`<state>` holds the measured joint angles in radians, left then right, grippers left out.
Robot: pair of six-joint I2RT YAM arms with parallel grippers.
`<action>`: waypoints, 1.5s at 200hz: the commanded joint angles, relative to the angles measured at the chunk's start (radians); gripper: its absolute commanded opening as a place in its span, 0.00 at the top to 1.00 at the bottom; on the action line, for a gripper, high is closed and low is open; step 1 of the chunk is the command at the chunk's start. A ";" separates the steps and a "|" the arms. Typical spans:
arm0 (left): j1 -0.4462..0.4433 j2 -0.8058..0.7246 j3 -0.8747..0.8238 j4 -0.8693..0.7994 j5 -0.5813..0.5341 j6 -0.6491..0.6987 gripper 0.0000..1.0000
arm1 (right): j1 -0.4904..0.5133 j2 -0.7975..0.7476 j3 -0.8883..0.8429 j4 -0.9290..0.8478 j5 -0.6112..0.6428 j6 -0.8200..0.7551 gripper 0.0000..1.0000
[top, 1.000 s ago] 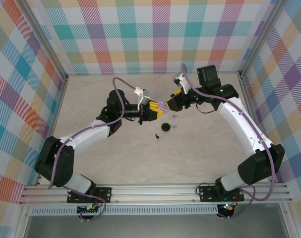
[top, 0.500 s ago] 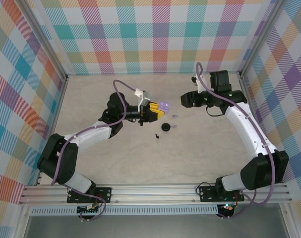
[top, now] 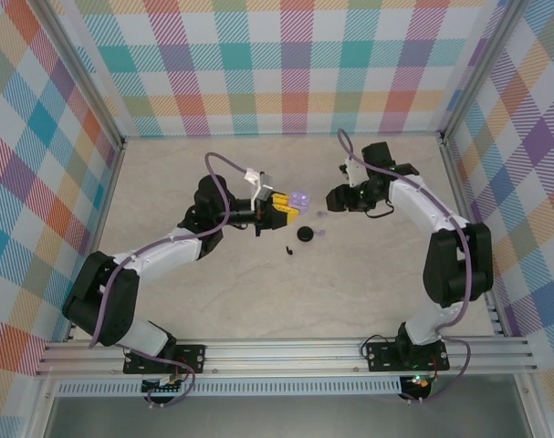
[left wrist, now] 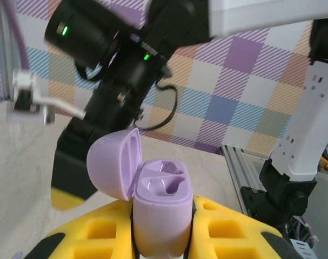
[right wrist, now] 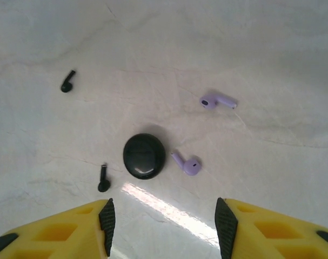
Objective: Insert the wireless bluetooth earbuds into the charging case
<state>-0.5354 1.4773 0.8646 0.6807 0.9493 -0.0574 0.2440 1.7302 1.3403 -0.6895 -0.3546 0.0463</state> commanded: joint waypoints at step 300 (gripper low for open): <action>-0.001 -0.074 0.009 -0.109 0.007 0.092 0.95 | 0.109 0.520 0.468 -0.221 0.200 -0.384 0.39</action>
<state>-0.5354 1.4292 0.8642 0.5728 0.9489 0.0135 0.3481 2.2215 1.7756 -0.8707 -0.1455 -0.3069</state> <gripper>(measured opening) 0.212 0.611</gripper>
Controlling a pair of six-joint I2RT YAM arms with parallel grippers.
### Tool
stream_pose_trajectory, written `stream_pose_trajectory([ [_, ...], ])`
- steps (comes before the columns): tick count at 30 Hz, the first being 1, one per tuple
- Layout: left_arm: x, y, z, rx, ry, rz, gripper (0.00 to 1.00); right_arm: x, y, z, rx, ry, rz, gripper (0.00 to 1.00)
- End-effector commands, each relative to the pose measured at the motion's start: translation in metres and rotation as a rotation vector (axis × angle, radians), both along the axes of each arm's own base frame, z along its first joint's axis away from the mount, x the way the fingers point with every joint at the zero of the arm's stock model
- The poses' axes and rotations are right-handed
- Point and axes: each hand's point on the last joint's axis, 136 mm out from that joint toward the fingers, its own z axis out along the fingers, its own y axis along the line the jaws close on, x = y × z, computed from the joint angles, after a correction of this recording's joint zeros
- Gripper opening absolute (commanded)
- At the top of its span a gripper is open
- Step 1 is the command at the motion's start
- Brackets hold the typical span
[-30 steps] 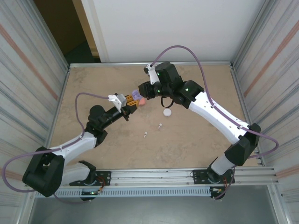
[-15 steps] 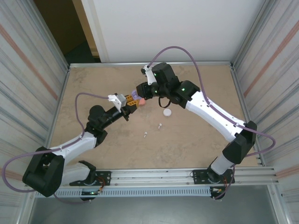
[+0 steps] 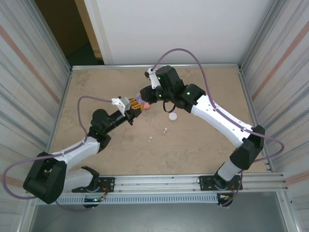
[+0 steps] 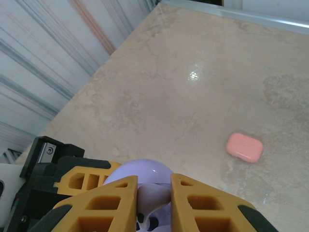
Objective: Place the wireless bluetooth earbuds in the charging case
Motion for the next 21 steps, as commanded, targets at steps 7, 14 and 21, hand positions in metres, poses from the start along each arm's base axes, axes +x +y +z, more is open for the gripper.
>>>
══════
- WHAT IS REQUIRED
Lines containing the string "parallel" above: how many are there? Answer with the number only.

- WRITTEN RESPONSE
2